**Exercise details:**
In the data below, count every line that holds the string "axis" and reply with the number alone.

[Extracted records]
==============================

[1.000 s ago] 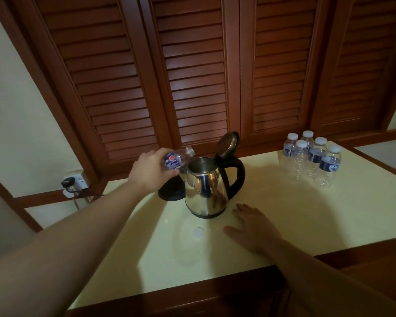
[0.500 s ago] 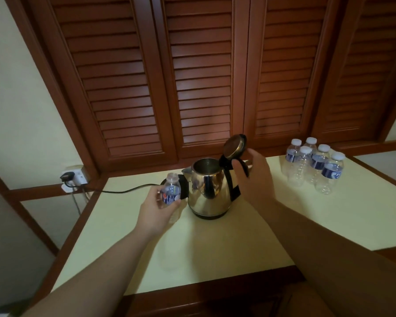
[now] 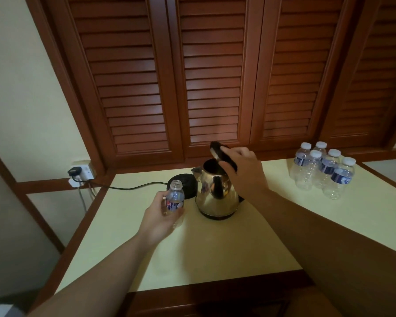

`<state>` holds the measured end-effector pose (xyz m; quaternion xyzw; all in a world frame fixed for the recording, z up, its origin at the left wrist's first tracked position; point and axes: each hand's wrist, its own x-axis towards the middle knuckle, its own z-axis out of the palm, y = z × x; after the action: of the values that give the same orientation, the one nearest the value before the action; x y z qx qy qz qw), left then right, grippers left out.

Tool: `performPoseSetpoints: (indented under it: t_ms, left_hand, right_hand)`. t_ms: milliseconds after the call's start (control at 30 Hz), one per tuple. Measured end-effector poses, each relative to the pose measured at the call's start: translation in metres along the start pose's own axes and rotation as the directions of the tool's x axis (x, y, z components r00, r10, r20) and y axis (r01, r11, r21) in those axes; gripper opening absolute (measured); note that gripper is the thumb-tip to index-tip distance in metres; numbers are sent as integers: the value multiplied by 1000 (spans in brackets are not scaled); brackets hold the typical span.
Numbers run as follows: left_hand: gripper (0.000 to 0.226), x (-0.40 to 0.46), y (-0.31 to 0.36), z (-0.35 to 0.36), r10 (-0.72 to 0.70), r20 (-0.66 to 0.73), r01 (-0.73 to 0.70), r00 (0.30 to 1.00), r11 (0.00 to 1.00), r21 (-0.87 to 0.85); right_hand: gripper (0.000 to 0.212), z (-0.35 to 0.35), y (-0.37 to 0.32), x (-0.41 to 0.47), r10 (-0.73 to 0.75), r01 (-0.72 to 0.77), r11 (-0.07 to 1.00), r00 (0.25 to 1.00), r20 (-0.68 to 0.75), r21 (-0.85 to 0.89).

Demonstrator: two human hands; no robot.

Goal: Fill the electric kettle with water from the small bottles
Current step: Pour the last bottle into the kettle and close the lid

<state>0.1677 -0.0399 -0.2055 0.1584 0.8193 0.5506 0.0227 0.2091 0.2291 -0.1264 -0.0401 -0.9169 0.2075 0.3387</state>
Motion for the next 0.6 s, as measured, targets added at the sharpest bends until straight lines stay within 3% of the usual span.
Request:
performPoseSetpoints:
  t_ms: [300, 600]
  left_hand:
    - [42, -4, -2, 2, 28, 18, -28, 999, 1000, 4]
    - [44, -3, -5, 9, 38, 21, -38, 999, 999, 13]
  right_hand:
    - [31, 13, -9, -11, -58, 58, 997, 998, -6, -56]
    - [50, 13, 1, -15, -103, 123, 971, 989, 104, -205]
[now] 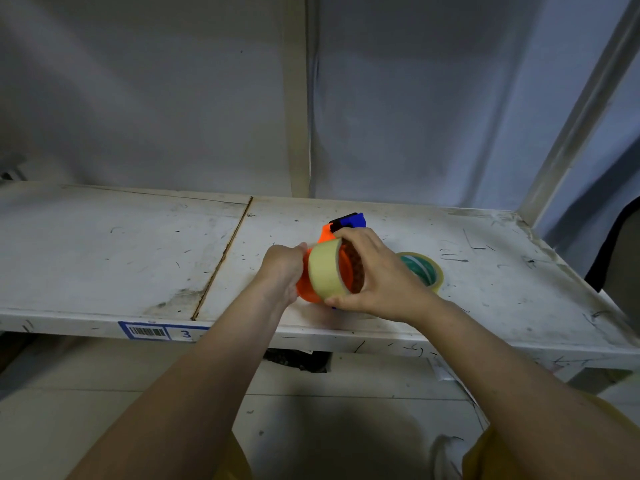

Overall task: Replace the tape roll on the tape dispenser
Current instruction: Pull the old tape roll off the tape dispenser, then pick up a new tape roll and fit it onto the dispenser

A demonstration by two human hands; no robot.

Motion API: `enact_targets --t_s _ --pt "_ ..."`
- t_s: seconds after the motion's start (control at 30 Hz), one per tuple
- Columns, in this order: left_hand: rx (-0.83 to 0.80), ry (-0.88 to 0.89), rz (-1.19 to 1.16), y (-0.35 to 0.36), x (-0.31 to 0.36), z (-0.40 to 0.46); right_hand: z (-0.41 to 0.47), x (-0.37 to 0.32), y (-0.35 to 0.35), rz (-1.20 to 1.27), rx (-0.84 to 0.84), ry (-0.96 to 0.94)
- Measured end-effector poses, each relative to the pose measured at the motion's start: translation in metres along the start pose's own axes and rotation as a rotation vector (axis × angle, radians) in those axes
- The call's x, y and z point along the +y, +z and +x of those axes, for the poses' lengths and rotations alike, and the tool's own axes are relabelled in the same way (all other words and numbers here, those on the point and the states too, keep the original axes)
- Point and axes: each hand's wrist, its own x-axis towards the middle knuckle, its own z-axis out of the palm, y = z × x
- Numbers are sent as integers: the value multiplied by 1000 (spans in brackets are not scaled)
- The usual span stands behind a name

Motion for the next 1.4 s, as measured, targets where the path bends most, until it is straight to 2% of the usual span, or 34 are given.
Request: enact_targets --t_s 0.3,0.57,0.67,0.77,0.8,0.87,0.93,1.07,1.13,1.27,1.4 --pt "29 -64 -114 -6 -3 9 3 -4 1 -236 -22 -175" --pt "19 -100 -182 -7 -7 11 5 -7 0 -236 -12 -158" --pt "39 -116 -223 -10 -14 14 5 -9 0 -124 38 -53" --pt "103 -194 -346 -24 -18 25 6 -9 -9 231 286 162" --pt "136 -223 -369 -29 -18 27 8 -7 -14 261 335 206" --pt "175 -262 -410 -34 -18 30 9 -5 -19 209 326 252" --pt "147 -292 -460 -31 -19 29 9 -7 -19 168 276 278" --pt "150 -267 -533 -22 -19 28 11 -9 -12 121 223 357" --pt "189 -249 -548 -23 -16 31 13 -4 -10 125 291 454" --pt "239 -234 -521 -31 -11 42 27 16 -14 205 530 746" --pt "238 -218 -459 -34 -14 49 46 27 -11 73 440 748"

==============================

**Solution to this exercise:**
4